- _Stored records_
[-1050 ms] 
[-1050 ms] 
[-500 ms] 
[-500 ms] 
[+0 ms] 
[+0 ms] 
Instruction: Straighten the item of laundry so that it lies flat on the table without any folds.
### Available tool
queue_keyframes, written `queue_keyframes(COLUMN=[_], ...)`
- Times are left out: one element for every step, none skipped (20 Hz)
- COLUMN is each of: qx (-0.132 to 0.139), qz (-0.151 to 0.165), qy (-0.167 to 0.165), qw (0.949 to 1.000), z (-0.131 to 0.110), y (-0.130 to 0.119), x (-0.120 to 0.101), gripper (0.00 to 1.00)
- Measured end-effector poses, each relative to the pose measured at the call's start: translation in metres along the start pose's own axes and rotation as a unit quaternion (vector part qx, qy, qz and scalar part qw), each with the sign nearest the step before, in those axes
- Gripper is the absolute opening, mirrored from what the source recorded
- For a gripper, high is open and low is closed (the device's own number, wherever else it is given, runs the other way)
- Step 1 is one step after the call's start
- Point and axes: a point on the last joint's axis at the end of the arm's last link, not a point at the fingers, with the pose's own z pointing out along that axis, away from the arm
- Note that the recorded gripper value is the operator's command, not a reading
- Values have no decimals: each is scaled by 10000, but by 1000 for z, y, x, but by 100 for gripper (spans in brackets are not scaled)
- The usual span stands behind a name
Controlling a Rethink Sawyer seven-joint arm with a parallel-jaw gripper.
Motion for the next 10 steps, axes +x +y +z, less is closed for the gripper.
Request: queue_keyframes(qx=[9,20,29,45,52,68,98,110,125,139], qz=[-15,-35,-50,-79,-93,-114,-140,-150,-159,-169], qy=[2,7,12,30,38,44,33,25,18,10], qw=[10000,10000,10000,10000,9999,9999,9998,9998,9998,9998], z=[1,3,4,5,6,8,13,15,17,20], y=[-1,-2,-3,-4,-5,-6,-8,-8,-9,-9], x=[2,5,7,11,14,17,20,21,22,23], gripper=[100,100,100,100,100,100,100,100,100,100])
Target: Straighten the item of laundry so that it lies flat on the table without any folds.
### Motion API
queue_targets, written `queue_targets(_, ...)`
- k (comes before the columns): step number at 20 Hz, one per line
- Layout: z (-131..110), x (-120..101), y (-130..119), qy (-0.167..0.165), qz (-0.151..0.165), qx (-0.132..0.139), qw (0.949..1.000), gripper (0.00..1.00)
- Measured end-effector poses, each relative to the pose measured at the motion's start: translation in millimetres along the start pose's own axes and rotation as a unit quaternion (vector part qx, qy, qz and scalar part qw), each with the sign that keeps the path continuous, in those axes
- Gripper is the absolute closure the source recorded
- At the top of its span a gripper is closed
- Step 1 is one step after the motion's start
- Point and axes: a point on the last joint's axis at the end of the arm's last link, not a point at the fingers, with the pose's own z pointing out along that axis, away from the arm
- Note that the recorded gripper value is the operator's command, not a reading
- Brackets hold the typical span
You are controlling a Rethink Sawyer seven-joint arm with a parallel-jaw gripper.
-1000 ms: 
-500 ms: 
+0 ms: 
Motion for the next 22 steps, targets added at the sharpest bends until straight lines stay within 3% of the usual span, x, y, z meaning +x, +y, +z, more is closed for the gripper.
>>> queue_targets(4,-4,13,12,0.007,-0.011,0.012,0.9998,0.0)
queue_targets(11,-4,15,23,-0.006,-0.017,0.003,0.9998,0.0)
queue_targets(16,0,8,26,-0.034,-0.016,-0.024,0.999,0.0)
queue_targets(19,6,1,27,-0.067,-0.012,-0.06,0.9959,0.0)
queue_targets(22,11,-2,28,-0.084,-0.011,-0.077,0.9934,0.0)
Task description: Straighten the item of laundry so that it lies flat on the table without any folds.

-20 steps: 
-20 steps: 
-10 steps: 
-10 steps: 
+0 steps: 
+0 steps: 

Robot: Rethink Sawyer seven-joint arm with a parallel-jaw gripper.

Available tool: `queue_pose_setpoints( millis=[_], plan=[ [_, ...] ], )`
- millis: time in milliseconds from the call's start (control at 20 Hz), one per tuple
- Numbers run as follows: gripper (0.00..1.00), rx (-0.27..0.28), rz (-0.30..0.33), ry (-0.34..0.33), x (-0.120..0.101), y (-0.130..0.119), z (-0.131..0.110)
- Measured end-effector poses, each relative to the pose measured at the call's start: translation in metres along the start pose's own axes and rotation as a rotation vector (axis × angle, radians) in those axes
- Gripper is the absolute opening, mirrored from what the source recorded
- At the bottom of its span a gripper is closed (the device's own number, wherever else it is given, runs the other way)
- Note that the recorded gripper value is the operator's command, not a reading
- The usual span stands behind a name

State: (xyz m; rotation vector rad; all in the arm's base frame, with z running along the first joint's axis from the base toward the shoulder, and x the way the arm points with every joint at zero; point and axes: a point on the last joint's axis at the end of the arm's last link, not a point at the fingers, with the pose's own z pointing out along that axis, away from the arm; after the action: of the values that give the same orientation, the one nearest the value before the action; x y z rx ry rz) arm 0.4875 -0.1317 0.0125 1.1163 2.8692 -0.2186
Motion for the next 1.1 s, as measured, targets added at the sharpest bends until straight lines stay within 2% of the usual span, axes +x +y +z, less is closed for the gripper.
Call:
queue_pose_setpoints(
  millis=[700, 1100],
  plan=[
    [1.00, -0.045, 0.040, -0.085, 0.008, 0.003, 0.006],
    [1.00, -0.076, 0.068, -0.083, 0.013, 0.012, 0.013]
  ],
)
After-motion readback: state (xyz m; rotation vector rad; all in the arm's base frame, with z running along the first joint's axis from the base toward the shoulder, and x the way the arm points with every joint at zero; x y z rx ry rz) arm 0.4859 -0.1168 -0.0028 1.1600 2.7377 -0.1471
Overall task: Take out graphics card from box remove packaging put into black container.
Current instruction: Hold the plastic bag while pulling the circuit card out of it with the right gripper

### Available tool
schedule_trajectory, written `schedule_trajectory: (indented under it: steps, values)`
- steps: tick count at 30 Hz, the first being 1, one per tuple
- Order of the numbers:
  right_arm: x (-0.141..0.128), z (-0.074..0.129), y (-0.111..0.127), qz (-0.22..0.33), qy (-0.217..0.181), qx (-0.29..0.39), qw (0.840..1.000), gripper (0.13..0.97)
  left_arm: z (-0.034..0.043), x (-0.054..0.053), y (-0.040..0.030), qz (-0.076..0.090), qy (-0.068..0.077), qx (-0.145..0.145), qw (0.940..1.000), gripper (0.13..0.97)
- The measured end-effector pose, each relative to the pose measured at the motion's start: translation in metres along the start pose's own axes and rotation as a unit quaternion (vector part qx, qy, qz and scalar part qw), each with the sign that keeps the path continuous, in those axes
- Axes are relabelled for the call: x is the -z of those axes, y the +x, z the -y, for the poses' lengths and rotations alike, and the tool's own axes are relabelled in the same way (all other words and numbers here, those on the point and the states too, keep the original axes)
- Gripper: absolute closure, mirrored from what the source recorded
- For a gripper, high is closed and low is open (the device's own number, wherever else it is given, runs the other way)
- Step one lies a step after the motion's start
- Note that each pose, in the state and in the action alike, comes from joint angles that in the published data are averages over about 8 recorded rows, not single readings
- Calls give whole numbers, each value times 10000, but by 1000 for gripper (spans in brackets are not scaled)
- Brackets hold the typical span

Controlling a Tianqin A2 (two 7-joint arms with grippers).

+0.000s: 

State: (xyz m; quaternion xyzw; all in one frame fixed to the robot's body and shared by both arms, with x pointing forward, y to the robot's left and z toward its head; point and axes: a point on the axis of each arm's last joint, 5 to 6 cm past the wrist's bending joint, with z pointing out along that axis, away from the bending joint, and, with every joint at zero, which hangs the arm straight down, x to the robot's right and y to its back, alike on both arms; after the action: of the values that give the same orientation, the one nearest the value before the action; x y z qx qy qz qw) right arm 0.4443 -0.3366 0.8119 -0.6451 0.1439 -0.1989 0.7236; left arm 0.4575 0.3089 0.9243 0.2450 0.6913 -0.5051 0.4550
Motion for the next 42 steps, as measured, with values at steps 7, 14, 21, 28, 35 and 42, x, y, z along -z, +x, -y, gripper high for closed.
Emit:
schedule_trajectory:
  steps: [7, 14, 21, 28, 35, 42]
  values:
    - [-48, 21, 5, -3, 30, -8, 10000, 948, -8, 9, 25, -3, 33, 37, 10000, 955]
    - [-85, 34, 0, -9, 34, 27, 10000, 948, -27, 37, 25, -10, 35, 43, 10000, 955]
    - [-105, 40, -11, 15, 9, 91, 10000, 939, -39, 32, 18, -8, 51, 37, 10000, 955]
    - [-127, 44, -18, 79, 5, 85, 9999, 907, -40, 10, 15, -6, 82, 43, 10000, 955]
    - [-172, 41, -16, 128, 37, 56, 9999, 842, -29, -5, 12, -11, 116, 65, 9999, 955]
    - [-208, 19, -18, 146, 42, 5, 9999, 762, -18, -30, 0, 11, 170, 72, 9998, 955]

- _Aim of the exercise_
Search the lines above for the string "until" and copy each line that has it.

- _Expected answer_
Motion for the next 22 steps, targets added at the sharpest bends until straight lines stay within 3% of the usual span, x, y, z meaning +x, +y, +z, more is closed for the gripper.
Motion for the next 1.1 s, as measured, targets added at the sharpest bends until straight lines stay within 2% of the usual span, axes +x +y +z, less is closed for the gripper.

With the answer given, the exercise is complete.